- WHAT TO WORK ON
Two lines below mark the span: the one containing "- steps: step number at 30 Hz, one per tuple" and the one containing "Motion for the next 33". Set down both, plus every line between, exactly as they stand, and nothing else.

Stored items
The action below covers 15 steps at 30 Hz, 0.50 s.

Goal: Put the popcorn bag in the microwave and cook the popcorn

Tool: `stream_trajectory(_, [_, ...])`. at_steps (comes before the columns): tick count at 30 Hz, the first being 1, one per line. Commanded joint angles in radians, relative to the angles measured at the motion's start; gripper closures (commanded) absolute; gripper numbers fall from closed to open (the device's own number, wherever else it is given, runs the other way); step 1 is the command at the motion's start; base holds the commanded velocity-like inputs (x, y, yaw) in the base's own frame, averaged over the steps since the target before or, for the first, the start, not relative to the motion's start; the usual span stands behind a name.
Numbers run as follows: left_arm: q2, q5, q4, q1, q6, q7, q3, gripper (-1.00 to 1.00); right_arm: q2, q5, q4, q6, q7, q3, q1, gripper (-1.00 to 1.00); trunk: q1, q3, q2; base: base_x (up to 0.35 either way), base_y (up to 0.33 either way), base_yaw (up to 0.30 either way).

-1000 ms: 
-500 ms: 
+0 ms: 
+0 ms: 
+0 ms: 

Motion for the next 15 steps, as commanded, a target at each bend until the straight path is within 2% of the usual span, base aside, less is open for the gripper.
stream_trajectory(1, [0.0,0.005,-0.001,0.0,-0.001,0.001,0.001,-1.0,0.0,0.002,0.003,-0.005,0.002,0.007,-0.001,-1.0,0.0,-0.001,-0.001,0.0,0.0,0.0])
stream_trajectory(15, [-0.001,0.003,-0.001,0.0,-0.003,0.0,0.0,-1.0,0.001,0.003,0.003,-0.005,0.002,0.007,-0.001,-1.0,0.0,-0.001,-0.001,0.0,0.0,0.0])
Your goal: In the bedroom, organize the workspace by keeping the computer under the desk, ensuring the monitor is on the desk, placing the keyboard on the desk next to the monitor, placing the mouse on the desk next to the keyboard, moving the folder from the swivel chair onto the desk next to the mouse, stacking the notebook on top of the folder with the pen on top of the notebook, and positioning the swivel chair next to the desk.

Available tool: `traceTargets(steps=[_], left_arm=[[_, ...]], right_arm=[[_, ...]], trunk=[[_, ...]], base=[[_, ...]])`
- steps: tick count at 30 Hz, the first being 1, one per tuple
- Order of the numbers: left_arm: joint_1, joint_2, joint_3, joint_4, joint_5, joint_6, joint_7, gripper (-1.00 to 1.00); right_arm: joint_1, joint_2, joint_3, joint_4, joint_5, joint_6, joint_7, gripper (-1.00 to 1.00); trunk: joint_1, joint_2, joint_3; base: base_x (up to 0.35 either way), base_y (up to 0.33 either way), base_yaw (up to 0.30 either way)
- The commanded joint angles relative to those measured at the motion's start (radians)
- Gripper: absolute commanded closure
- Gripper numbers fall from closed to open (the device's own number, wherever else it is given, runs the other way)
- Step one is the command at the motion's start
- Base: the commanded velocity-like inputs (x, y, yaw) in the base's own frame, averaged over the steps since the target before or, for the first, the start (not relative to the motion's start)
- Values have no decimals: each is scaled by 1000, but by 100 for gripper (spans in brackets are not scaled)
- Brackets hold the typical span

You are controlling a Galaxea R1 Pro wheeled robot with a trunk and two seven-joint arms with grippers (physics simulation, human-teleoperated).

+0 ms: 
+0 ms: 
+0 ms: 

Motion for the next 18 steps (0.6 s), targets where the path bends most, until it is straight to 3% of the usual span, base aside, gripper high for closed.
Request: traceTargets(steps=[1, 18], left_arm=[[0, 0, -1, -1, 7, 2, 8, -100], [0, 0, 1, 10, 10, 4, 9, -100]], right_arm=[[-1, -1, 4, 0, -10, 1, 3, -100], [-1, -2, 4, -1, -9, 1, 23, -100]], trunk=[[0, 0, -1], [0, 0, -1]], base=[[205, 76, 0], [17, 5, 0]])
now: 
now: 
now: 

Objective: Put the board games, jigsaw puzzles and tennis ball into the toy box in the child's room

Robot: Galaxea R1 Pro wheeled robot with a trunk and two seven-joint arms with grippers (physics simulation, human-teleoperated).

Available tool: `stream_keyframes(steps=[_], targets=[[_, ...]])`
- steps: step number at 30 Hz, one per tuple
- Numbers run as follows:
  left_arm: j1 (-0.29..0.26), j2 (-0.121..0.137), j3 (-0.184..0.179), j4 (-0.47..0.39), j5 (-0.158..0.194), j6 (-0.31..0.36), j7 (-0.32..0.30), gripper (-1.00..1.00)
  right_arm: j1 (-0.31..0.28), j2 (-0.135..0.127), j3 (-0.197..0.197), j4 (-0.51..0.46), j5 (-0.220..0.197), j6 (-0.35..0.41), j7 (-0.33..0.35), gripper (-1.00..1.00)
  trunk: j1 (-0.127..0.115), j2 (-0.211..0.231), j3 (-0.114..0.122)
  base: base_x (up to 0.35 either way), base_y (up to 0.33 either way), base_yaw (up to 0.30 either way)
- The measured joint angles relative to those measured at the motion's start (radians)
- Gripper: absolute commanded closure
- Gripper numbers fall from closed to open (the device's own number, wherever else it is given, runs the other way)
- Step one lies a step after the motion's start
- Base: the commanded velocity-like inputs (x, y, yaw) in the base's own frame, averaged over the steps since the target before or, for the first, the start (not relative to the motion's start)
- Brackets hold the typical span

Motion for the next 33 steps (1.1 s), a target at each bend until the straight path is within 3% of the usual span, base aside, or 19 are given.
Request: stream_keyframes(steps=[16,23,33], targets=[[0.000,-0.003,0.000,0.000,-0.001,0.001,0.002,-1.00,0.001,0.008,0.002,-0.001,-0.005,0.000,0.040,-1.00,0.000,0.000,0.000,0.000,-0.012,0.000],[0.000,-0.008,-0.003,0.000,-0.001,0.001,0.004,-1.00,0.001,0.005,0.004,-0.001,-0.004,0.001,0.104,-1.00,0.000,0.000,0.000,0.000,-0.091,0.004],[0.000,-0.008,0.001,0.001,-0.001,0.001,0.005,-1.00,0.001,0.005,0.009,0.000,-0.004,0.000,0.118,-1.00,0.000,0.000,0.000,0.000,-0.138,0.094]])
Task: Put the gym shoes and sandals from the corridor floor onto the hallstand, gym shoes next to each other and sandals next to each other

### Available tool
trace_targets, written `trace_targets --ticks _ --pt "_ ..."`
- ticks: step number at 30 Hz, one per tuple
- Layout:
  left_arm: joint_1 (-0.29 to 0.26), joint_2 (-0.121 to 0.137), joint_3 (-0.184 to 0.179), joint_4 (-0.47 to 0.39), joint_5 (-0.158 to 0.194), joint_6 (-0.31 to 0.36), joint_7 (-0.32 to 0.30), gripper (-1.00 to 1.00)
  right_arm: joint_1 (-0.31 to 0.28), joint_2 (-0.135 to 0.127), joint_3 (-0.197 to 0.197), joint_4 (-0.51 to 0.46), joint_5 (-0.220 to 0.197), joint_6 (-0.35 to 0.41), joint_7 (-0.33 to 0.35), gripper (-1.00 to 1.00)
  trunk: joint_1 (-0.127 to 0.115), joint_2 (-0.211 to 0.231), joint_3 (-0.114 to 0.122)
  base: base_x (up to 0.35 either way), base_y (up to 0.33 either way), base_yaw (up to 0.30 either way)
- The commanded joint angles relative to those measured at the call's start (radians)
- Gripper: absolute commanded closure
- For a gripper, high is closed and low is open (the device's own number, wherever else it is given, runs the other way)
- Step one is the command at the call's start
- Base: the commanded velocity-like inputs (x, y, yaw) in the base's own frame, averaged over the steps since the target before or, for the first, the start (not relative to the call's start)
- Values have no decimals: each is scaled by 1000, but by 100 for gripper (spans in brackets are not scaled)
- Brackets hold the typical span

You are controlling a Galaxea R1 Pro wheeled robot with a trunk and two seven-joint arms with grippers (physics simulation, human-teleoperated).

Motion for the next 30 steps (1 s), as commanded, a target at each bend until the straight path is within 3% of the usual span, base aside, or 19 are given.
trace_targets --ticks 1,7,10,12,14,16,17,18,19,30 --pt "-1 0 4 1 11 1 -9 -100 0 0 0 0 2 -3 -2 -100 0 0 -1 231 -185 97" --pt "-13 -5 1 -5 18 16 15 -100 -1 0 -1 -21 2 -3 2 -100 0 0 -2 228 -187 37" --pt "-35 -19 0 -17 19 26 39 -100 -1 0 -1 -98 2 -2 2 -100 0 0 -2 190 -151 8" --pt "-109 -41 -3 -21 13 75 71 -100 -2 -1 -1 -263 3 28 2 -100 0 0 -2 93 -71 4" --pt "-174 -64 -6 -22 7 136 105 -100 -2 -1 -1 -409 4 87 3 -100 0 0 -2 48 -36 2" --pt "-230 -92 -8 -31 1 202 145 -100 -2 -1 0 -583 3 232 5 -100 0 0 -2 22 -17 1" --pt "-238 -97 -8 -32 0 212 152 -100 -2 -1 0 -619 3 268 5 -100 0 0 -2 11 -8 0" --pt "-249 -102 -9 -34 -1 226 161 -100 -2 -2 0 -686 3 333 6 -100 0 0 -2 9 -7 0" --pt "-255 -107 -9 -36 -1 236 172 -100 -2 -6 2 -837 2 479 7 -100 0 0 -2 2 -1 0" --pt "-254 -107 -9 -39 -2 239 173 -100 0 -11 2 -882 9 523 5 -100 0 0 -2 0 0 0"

- COMPLETED EXERCISE
- steps: step number at 30 Hz, one per tuple
- Numbers run as follows:
  left_arm: j1 (-0.29..0.26), j2 (-0.121..0.137), j3 (-0.184..0.179), j4 (-0.47..0.39), j5 (-0.158..0.194), j6 (-0.31..0.36), j7 (-0.32..0.30), gripper (-1.00..1.00)
  right_arm: j1 (-0.31..0.28), j2 (-0.135..0.127), j3 (-0.197..0.197), j4 (-0.51..0.46), j5 (-0.220..0.197), j6 (-0.35..0.41), j7 (-0.33..0.35), gripper (-1.00..1.00)
  trunk: j1 (-0.127..0.115), j2 (-0.211..0.231), j3 (-0.114..0.122)
  base: base_x (up to 0.35 either way), base_y (up to 0.33 either way), base_yaw (up to 0.30 either way)
- The measured joint angles relative to those measured at the motion's start (radians)
- Gripper: absolute commanded closure
- Gripper numbers fall from closed to open (the device's own number, wherever else it is given, runs the other way)
- Step one lies a step after the motion's start
- Base: the commanded velocity-like inputs (x, y, yaw) in the base's own frame, averaged over the steps since the target before or, for the first, the start (not relative to the motion's start)
- Brackets hold the typical span

Motion for the next 33 steps (1.1 s), a target at each bend until the straight path is within 3% of the usual span, base aside, or 19 are given.

Work on the exercise is now concluded.